*The task*
When you copy the material below, keep every line exact and leave each picture out.
=======
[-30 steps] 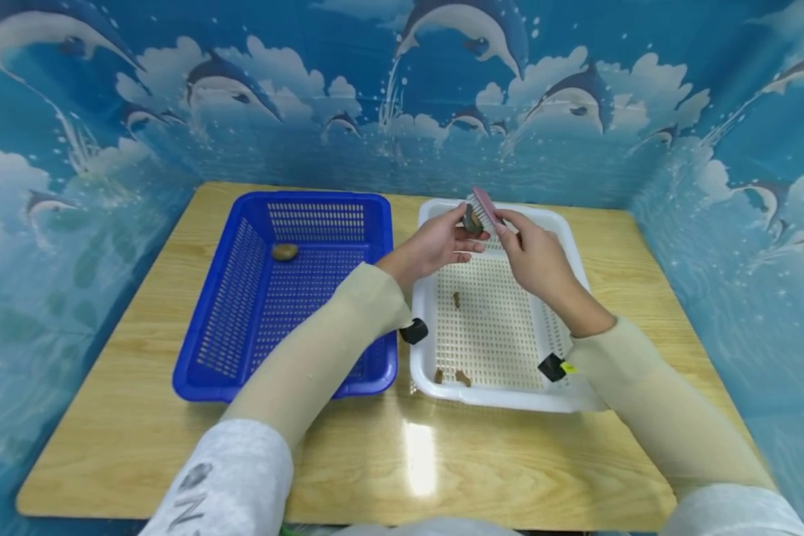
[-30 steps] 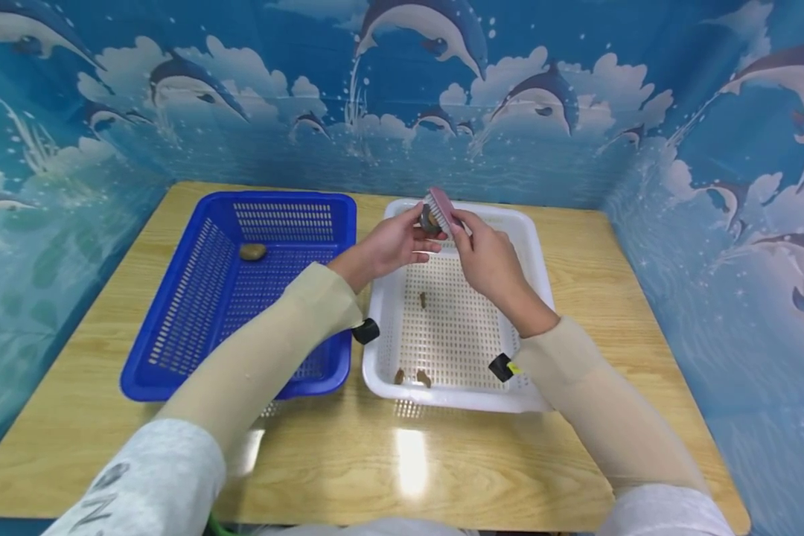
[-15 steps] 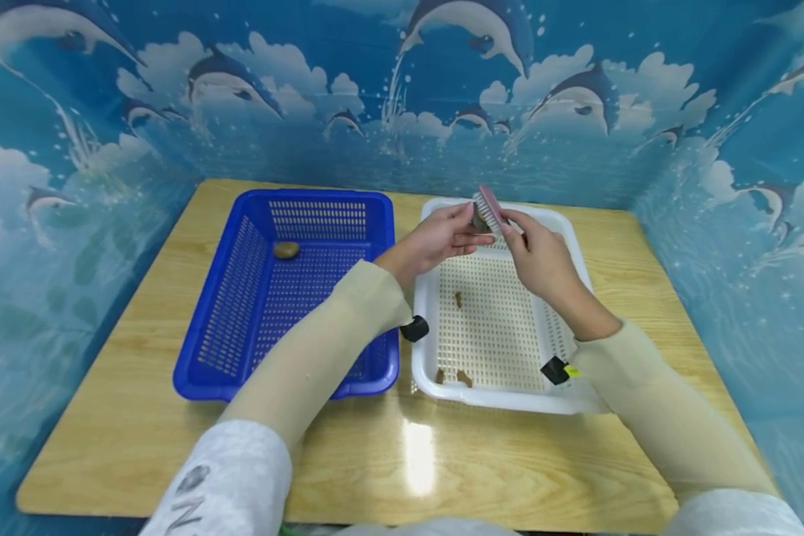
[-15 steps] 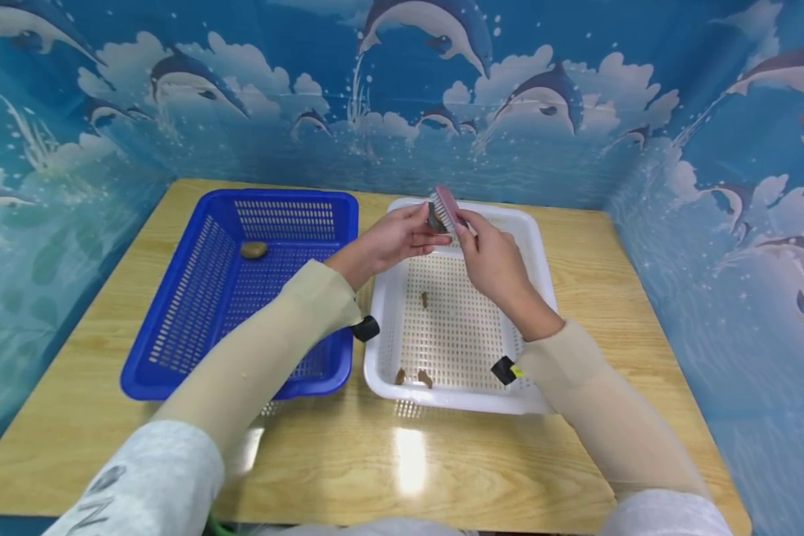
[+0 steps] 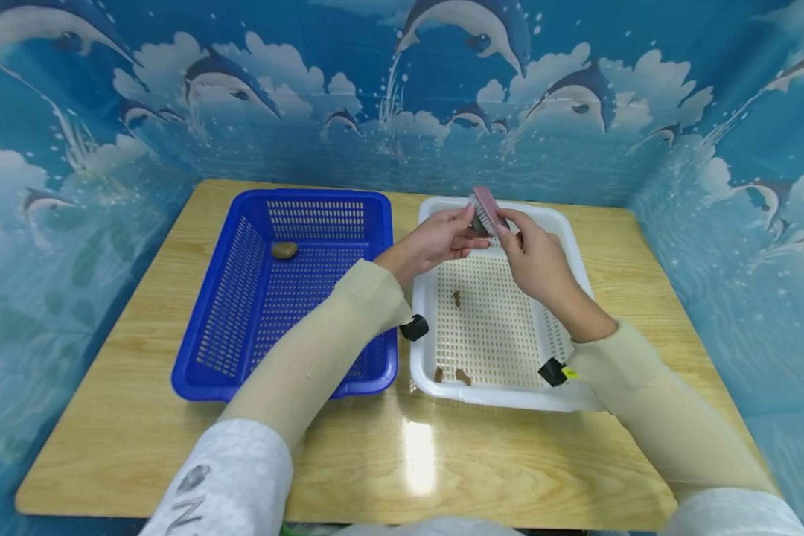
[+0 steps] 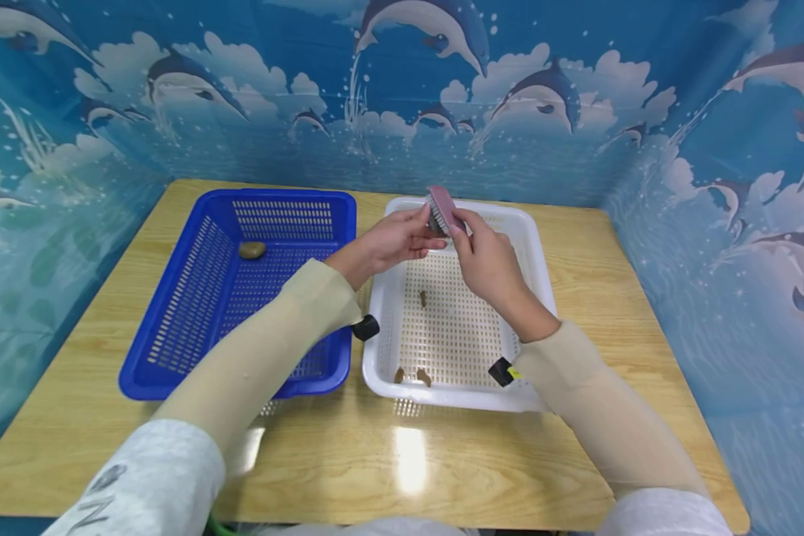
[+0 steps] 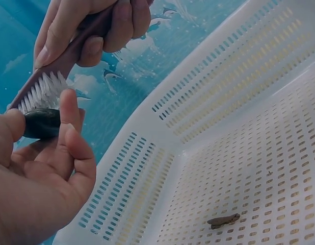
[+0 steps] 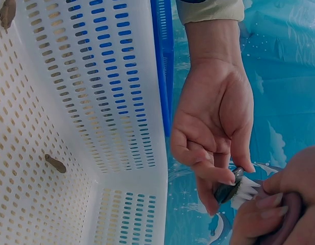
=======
*Exercise response*
[-30 steps] 
[-30 steps] 
[-15 steps] 
[-15 steps] 
[+0 steps] 
[+0 steps] 
[+0 steps] 
[+0 steps] 

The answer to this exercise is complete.